Healthy Reserves
A bipartisan vote in the Senate Wednesday approved year-round military health care for reservists.
The Senate on Wednesday approved legislation to extend year-round military health care coverage to members of the Reserves and the National Guard.
The measure was approved as an amendment to the fiscal 2005 Defense Authorization Act (S. 2400). The legislation would still require reservists to pay a premium to participate in Tricare, the military's health care system. The program would cost about $500 per year for individual coverage and $1,800 per year for families.
Senate Minority Leader Tom Daschle, D-S.D., and Sen. Lindsey Graham, R-S.C., backed the effort. An earlier one-year trial of the broadened Tricare benefits was passed last year, but the Pentagon has been slow to put it in place. The amendment would essentially make those trial benefits permanent. The bill passed easily, 70 to 25, despite vigorous opposition from several Republican lawmakers, including Sen. James Inhofe, R-Okla., and Sen. John Warner, R-Va., chairman of the Senate Armed Services Committee.
"If we are going to do what we said we were going to do in our Memorial Day speeches-support the troops-let's do it with more than bumper stickers and rhetoric," Daschle said Wednesday on the floor of the Senate.
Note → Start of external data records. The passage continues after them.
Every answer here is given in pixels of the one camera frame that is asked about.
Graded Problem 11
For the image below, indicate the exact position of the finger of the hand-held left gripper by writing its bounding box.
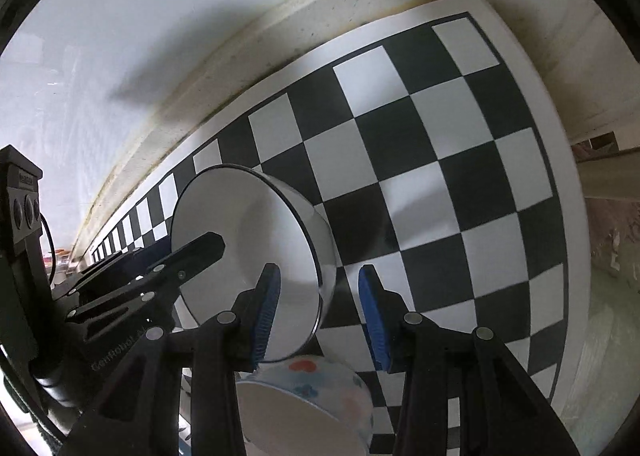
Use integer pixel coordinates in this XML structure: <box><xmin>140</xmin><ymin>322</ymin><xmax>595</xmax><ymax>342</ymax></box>
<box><xmin>80</xmin><ymin>245</ymin><xmax>173</xmax><ymax>294</ymax></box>
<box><xmin>67</xmin><ymin>231</ymin><xmax>226</xmax><ymax>319</ymax></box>

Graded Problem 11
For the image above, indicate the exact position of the black white checkered tablecloth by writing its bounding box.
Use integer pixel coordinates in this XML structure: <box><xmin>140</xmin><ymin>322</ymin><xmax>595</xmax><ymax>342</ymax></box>
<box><xmin>87</xmin><ymin>11</ymin><xmax>571</xmax><ymax>456</ymax></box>

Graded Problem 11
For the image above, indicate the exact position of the white bowl black rim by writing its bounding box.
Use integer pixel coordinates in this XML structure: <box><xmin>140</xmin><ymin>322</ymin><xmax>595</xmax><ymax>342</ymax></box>
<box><xmin>170</xmin><ymin>163</ymin><xmax>338</xmax><ymax>363</ymax></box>

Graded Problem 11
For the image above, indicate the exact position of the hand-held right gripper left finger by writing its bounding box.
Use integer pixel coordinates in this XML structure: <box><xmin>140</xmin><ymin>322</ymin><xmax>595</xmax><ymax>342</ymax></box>
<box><xmin>65</xmin><ymin>263</ymin><xmax>282</xmax><ymax>456</ymax></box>

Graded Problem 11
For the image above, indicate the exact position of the thin black cable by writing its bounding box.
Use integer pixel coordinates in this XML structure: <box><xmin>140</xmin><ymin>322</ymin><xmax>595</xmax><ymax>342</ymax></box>
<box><xmin>39</xmin><ymin>213</ymin><xmax>57</xmax><ymax>284</ymax></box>

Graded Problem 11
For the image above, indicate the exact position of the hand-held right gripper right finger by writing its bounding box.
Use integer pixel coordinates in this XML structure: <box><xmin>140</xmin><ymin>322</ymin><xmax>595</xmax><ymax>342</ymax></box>
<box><xmin>358</xmin><ymin>265</ymin><xmax>581</xmax><ymax>456</ymax></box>

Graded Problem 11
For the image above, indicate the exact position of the white bowl heart print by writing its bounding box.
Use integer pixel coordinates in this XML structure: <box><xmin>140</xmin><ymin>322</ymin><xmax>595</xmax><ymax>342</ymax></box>
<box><xmin>235</xmin><ymin>355</ymin><xmax>375</xmax><ymax>456</ymax></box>

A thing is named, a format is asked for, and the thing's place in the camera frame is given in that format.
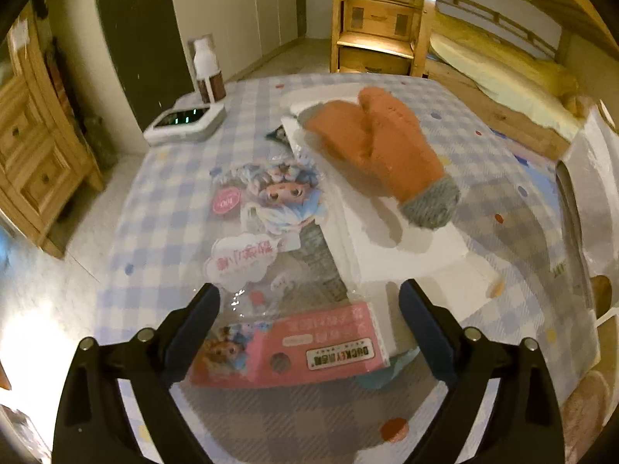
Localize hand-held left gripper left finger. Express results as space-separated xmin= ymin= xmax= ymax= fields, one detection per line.
xmin=51 ymin=283 xmax=221 ymax=464

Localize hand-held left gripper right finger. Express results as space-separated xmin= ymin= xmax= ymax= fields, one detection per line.
xmin=397 ymin=279 xmax=566 ymax=464

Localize pink-labelled plastic sock packet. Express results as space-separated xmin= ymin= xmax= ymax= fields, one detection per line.
xmin=186 ymin=155 xmax=392 ymax=390

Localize white plastic bag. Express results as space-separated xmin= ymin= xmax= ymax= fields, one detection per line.
xmin=555 ymin=101 xmax=619 ymax=329

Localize teal paper scrap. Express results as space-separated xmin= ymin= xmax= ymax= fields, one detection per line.
xmin=357 ymin=350 xmax=421 ymax=391

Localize blue checkered tablecloth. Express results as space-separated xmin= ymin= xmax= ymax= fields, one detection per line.
xmin=94 ymin=73 xmax=603 ymax=464

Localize orange knit mitten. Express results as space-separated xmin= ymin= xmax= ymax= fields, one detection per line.
xmin=358 ymin=86 xmax=461 ymax=230
xmin=302 ymin=99 xmax=383 ymax=175

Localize white digital clock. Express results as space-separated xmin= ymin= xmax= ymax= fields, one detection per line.
xmin=142 ymin=101 xmax=228 ymax=146

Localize camouflage bag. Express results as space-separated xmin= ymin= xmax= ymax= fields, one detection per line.
xmin=80 ymin=115 xmax=119 ymax=171

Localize wooden bunk bed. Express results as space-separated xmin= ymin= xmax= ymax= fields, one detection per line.
xmin=426 ymin=0 xmax=619 ymax=160

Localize wooden cabinet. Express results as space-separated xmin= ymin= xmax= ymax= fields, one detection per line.
xmin=0 ymin=0 xmax=106 ymax=259

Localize pale yellow quilt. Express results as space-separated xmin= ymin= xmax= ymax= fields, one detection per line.
xmin=429 ymin=34 xmax=588 ymax=131

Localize yellow blanket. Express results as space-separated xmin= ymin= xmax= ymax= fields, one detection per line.
xmin=435 ymin=12 xmax=581 ymax=97

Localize white wardrobe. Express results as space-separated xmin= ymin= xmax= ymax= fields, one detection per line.
xmin=92 ymin=0 xmax=310 ymax=129

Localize wooden stair drawers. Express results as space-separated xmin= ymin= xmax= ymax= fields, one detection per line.
xmin=330 ymin=0 xmax=438 ymax=78

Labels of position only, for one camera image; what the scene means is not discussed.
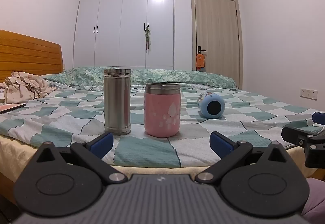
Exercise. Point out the crumpled floral clothes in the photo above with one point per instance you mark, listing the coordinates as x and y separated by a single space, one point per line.
24 86

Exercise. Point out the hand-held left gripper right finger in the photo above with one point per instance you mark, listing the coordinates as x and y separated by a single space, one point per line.
220 144

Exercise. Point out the wooden door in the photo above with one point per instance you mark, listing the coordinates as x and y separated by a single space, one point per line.
218 36

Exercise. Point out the cream mattress pad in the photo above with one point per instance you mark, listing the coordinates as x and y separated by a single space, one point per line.
15 152

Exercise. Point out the flat pink book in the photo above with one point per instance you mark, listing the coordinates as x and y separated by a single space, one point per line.
10 108

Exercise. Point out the blue cup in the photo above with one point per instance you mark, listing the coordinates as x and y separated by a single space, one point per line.
212 105

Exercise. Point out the white wall socket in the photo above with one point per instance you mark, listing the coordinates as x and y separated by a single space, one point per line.
308 94

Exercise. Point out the pink cup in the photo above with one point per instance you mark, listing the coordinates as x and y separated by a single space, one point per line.
162 114

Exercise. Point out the green hanging ornament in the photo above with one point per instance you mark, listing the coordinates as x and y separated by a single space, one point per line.
147 36

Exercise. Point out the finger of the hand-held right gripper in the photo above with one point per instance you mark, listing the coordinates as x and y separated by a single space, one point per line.
319 117
294 134

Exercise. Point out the white wardrobe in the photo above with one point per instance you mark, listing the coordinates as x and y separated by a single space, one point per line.
114 28

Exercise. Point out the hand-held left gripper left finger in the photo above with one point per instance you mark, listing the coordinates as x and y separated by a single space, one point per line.
102 144

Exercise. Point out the stainless steel cup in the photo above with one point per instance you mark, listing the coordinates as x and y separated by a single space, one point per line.
117 104

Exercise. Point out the person's pink clothing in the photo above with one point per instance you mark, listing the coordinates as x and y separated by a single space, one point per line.
316 201

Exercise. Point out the wooden headboard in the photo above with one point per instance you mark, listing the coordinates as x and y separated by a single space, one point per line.
28 58

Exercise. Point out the green patterned quilt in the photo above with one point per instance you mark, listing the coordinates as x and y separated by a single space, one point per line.
177 76

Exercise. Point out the checked green bed sheet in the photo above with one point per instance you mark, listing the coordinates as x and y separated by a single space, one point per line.
63 117

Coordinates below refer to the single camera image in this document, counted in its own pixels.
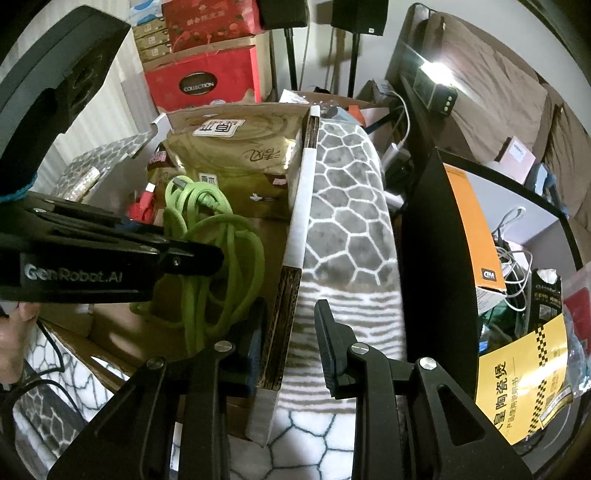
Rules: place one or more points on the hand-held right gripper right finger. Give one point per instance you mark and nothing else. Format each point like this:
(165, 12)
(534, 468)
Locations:
(328, 341)

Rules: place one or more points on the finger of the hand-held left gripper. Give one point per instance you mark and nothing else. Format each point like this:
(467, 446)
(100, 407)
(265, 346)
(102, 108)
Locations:
(92, 224)
(194, 258)

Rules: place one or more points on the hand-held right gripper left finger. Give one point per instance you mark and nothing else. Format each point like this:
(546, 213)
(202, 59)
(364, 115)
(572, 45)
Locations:
(256, 353)

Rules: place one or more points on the small gold tissue pack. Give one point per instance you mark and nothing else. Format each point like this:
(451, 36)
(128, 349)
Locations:
(159, 174)

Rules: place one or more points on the large gold packet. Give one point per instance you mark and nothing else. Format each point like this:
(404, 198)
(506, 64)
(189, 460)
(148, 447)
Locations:
(231, 170)

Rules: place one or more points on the white cardboard carrier box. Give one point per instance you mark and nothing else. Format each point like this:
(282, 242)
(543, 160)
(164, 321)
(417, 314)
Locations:
(295, 221)

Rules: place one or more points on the person's left hand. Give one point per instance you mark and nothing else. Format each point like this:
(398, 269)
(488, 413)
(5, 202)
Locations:
(23, 314)

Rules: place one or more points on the white curtain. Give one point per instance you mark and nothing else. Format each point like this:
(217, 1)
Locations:
(111, 106)

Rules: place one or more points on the gold flat box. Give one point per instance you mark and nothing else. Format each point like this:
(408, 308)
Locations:
(156, 54)
(151, 28)
(153, 41)

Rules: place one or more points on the blue tissue pack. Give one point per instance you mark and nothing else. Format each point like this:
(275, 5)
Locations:
(145, 11)

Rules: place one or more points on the black plastic bin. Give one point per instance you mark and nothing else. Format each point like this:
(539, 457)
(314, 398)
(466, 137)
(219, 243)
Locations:
(434, 277)

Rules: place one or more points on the red floral gift box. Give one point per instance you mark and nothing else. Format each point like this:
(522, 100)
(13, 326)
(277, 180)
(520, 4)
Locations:
(207, 18)

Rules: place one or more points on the red gift bag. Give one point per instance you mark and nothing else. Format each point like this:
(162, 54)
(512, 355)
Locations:
(221, 69)

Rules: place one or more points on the orange white box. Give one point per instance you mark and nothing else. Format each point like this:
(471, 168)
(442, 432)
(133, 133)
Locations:
(475, 230)

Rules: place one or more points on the yellow black booklet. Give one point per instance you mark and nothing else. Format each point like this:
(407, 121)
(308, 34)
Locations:
(521, 383)

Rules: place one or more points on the black snack bag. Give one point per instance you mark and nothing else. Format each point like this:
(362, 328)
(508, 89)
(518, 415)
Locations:
(544, 300)

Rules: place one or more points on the black speaker stand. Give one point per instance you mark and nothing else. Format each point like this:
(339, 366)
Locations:
(291, 60)
(353, 64)

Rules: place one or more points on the red packet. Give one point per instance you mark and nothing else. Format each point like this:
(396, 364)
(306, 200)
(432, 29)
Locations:
(577, 309)

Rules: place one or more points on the small pink box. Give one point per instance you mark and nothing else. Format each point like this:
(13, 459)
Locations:
(516, 159)

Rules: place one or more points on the black power strip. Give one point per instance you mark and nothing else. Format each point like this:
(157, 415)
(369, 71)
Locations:
(434, 87)

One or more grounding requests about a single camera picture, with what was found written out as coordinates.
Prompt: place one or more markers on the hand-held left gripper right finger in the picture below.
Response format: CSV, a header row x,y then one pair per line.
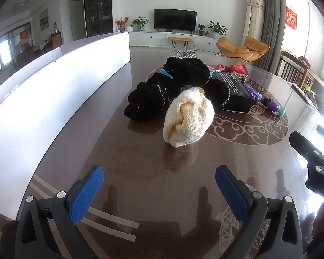
x,y
232,197

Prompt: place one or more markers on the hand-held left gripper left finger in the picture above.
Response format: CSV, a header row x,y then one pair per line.
x,y
86,194

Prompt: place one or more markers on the purple candy wrapper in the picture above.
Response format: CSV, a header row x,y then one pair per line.
x,y
267,101

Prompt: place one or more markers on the black box with white print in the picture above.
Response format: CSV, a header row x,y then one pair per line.
x,y
235,91

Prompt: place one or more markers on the cream knitted cloth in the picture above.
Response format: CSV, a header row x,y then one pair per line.
x,y
189,118

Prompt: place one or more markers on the brown patterned desktop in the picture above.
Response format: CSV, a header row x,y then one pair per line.
x,y
140,167

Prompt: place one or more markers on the wooden chair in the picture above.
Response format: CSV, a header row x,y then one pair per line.
x,y
290,68

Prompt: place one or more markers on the orange lounge chair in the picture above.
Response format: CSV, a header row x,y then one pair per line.
x,y
240,49

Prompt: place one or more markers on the grey curtain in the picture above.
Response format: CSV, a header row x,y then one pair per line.
x,y
272,19

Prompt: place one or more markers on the large leafy potted plant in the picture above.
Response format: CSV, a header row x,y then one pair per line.
x,y
217,28

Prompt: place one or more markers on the silver star hair clip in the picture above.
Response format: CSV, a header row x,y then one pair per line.
x,y
185,54

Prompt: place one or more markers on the small potted plant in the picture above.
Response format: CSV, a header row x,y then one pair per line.
x,y
201,29

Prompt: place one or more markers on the wooden bench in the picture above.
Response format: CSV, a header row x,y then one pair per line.
x,y
181,39

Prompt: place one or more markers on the red door poster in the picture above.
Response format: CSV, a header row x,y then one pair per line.
x,y
24,38

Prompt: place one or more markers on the white television cabinet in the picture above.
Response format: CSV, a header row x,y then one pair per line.
x,y
151,38

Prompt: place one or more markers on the round white vase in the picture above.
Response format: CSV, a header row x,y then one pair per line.
x,y
129,28

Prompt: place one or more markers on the white door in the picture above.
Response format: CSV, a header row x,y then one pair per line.
x,y
77,20

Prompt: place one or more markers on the red flowers in vase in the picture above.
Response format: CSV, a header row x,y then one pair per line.
x,y
122,21

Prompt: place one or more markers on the black television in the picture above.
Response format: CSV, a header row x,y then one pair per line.
x,y
175,19

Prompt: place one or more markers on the green potted plant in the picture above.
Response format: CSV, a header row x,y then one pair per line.
x,y
139,22

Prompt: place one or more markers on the dark display cabinet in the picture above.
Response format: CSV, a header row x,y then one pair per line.
x,y
98,8

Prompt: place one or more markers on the red wall hanging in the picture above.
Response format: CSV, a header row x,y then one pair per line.
x,y
291,17

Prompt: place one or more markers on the framed wall painting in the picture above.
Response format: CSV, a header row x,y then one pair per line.
x,y
44,19

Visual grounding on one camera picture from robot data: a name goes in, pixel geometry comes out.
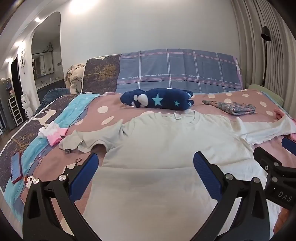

Opponents of the amendment said it would cost too much. In its first year, the program would cost about $696 million.
"That money has to come from somewhere," Inhofe said, adding the Defense Department's budget is stretched too thin to increase reserve health benefits. He said also that he has not heard from any reservists in Oklahoma who are interested in the extended health care.
"How many people [are there] out there who would actually want this?" Inhofe asked.
Minutes before the vote was taken, Graham heatedly answered Inhofe's allegations. He noted that Congress had appropriated $20 billion in fiscal 2004 for the reconstruction of Iraqi schools and infrastructure.
"This is about priorities and what we are going to do when we say we care," Graham said. "The idea that we can't afford this is bogus."
Closer to Open Seasons
The Senate Governmental Affairs Committee unanimously approved a bill Wednesday to eliminate "open seasons" at the Thrift Savings Plan. The legislation-introduced last month by Committee Chairwoman Susan Collins, R-Maine-will now move to the Senate floor.
The legislation mirrors a bill in the House that would get rid of the restricted contribution periods. Under the current system at the 401(k)-style savings plan, participants can adjust their retirement contributions only during two periods a year. If new federal employees do not begin their TSP contributions immediately, they are forced to wait for an open season to join and begin receiving matching contributions from their agencies. The current open season began on April 15 and will end on June 30. The second will run from Oct. 15 through Dec. 31.
Lawmakers, TSP officials and federal workforce advocates have all backed the effort.